I've got DHB 3/4 bibs that are lovely and comfy, and a couple of pairs of Endura padded liner shorts that are superb under everything I've tried them with, from MTB shorts to jeans.


----------



## Francesca (23 Jan 2012)

cheers for the advice


----------



## Francesca (23 Jan 2012)

are Giordana good?


----------



## yello (23 Jan 2012)

Some like them, some prefer other brands.

If it were me I'd decide a budget, see what's around at that price point, read some reviews... then take a gamble!

For what it's worth, my wife wears (and likes) Pearl Izumi.


----------



## MissTillyFlop (23 Jan 2012)

I like Pearl Izumi Elite ones and I also have a few pairs of Mavic athena shorts, which I got in the Wiggle sale.


----------



## NormanD (23 Jan 2012)

Try HERE some decent prices too


----------



## vickster (23 Jan 2012)

Another here for Pearl Izumi. Also have Gore and Sugoi tights that are ok for my usual distances, 10-15 miles

Apparently commando is good for avoiding friction, and also Sudocreme


----------



## DCLane (23 Jan 2012)

Pearl Izumi have been good for me.


----------



## yello (23 Jan 2012)

DCLane said:


> Pearl Izumi have been good for me.


 
Is there something you're not telling us perhaps?


----------



## derrick (23 Jan 2012)

My wife has just changed to bib shorts, she reckons the bib makes them more comfatable, not so tight around the waste.


----------



## Doug. (31 Jan 2012)

Looking at a full length photo. of you I would suggest shorts that are well padded and dare I suggest "fart proof".
That is shorts that are reinforced in the back side area.


----------



## Francesca (31 Jan 2012)

Doug. said:


> Looking at a full length photo. of you I would suggest shorts that are well padded and dare I suggest "fart proof".
> That is shorts that are reinforced in the back side area.


ha!ha!


----------



## Baggy (31 Jan 2012)

I like Endura shorts and also Pearl Izumi. The Pearl Izumis seem to be a bit see-through, though that might be 'cos I probably need the next size up and have had them about 5 years!


----------



## jefmcg (31 Jan 2012)

+1 on the endura liner shorts. Cheap and really comfortable. Stuck them on under a dress, and cycled to Brighton. Looked very casual, but just as functional as full lycra kit.

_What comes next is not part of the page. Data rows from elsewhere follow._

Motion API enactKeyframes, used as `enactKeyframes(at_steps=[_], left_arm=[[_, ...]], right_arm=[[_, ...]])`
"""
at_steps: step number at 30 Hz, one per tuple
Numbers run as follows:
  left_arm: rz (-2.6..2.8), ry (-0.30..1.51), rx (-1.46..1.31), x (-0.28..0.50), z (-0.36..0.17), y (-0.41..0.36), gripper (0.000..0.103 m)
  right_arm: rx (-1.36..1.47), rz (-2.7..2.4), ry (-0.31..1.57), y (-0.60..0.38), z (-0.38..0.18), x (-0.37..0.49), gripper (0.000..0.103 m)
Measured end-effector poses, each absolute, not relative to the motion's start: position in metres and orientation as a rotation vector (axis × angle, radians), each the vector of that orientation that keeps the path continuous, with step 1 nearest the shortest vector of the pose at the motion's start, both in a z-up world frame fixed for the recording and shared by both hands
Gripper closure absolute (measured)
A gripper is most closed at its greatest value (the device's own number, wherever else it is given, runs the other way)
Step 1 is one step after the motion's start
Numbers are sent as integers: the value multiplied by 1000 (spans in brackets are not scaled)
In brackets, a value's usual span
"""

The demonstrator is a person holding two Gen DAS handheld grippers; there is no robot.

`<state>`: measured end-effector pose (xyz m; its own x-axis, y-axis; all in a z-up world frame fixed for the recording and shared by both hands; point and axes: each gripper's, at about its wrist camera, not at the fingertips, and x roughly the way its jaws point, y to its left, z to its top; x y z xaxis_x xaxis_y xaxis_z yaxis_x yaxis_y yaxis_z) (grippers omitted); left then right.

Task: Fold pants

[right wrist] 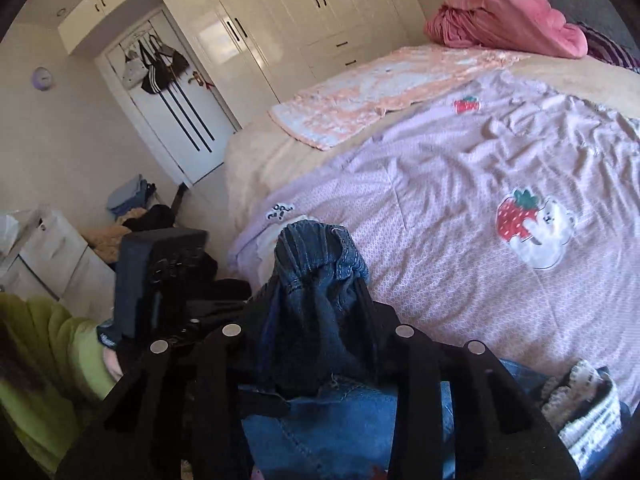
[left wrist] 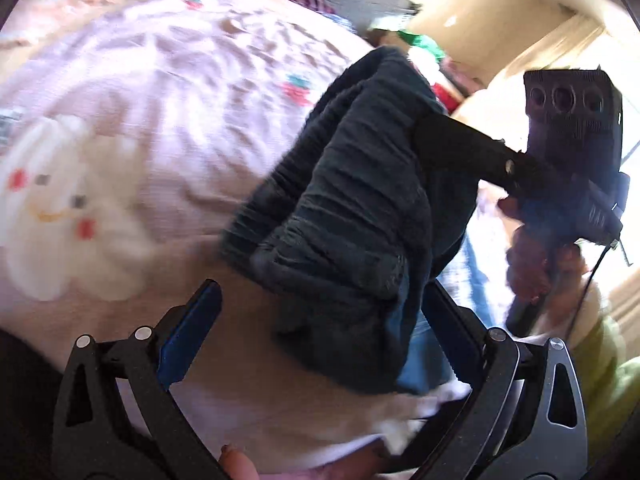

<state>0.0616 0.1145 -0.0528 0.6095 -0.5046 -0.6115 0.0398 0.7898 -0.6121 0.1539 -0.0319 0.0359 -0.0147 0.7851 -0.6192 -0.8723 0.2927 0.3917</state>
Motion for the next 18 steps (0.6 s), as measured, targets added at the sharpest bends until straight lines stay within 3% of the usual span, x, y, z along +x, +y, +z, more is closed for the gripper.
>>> enactKeyframes(at_steps=[2,4,7,10,18], left_arm=[[-396,852,-626,67,-49,109,22],[-451,854,-627,72,-44,99,45],[-500,856,-625,78,-36,84,60],[-508,843,-591,83,-23,65,67],[-457,872,-480,97,-3,2,67]], right_arm=[[-126,1311,863,-43,44,151,70],[-135,1302,839,-56,51,148,70],[-142,1281,808,-77,59,147,70],[-134,1254,779,-101,64,150,70],[-114,1164,717,-166,66,158,70]])
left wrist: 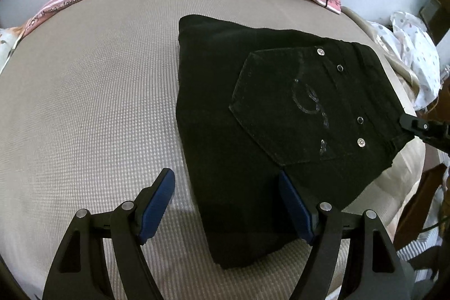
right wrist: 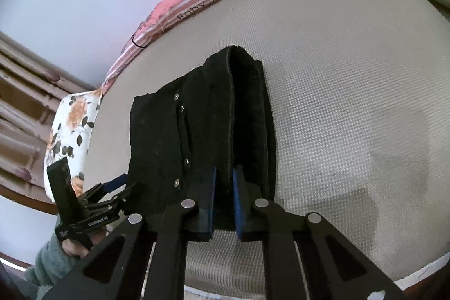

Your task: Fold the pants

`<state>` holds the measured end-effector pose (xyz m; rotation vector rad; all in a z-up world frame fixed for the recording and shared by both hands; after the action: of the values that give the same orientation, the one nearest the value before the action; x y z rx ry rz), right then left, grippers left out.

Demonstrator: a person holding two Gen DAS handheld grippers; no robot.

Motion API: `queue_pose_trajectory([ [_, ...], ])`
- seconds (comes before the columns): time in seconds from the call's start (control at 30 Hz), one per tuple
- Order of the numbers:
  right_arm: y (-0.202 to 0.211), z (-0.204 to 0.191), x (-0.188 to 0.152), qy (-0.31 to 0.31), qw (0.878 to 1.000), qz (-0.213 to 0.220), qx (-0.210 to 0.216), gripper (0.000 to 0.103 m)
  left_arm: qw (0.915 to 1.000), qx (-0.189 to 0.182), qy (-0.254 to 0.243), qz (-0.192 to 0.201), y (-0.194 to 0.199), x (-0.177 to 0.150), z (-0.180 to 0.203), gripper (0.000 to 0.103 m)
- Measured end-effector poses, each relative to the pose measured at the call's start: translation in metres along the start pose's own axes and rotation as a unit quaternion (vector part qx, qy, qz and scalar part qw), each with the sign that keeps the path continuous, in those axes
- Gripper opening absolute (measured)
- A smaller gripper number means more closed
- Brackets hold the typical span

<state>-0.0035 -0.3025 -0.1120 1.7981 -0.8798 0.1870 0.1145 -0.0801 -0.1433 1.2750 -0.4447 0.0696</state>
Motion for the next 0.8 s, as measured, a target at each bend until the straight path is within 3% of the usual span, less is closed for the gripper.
queue_pose_trajectory([
  [0.37,-0.016,0.018,-0.018,-0.011,1.0,-0.021,-0.01,0.009,0.9998,-0.007,0.0,-0.019,-0.008,-0.012,-0.004,0.077],
  [0.57,-0.018,0.023,-0.019,-0.035,0.999,-0.025,0.005,0.01,0.9998,-0.009,0.002,-0.02,-0.011,-0.012,-0.003,0.077],
  [0.6,-0.018,0.022,-0.019,-0.036,0.999,-0.024,0.006,0.014,0.9997,-0.011,0.003,-0.019,-0.01,-0.011,-0.003,0.077],
  [0.67,-0.016,0.022,-0.017,-0.041,0.999,-0.021,0.01,0.019,0.9997,-0.016,0.008,-0.016,-0.007,-0.008,-0.004,0.077],
  [0.8,-0.009,0.02,-0.01,-0.046,0.999,-0.009,0.016,0.019,0.9995,-0.028,0.01,0.009,0.008,0.006,-0.007,0.077],
])
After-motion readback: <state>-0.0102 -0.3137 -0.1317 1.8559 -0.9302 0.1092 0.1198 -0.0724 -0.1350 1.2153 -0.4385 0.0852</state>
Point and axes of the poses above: each gripper's, at about its wrist camera, not at the fingertips, and y roughly against the way its jaws point, z to its right, x to its top, the point moved 9 cm from there along -y, roughly the way its jaws point, and after that the axes turned 7 degrees about y, right-handed, at the moved point
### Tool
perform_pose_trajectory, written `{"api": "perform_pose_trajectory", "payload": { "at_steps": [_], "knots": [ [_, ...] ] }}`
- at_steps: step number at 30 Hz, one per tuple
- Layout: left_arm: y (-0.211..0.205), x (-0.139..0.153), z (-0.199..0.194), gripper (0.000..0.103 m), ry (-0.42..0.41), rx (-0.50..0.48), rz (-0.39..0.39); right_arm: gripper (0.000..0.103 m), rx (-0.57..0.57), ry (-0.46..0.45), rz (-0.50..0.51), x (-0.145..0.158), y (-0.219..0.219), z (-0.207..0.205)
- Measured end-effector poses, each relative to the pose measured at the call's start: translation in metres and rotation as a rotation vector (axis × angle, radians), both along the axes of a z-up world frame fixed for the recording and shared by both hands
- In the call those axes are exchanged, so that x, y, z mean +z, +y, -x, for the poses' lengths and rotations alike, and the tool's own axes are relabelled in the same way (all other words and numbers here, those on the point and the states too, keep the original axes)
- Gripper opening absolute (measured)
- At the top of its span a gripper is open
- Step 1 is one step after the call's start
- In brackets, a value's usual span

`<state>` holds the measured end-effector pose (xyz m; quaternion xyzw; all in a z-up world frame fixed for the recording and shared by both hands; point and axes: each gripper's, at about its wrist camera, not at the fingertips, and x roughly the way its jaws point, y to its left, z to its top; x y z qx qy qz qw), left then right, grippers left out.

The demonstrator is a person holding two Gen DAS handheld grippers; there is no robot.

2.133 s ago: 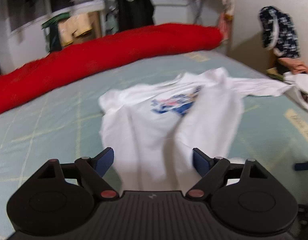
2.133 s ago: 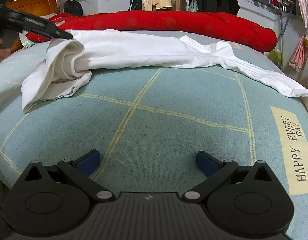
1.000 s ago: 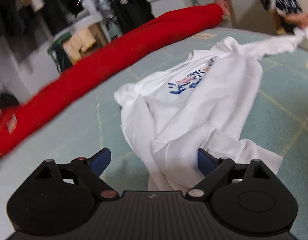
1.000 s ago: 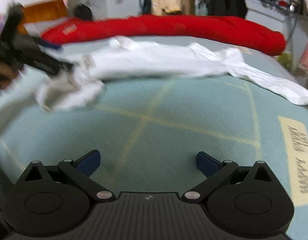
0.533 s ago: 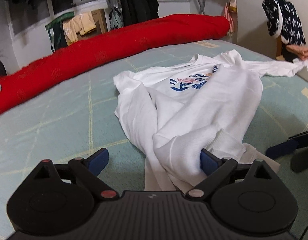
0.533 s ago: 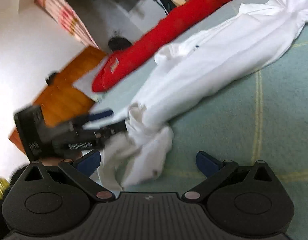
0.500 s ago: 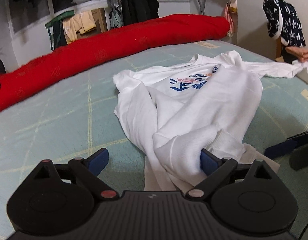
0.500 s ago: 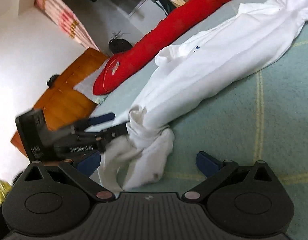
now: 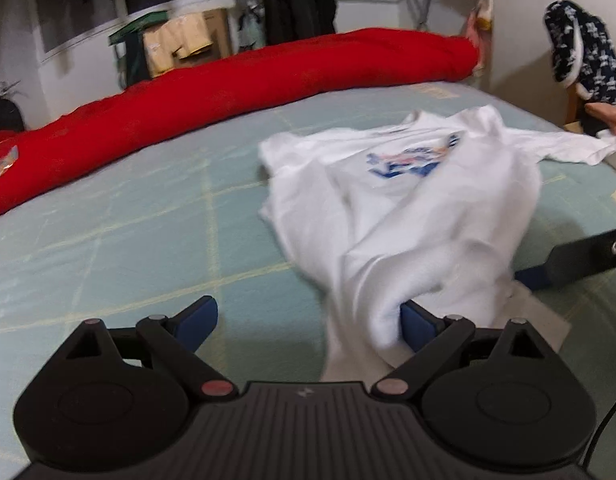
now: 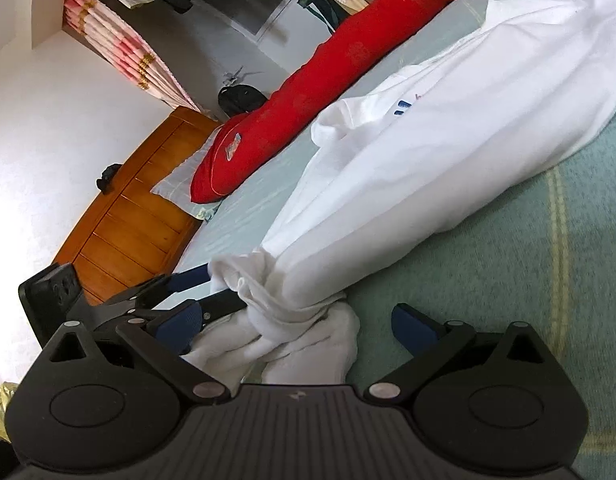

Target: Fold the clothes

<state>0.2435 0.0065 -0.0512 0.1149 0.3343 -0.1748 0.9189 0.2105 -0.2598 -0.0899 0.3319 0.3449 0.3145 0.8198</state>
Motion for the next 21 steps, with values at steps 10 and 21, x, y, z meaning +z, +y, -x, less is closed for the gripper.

http://www.evanscycles.com/products/endura/padded-womens-liner-shorts-ec027241

watch the sizes, they are generous. I'd expect to be large to x-large, and I'm in medium and next time will probably go to a small.

Mind you, the same applies to Endura (women's?) jackets.


----------



## trio25 (10 Feb 2012)

Endura sizing is odd like that, apparently they have done it as women don't like buying XL so they have an XS and work up. I wear small Endura shorts and I'm never a small, have to wear medium in the tops though.


----------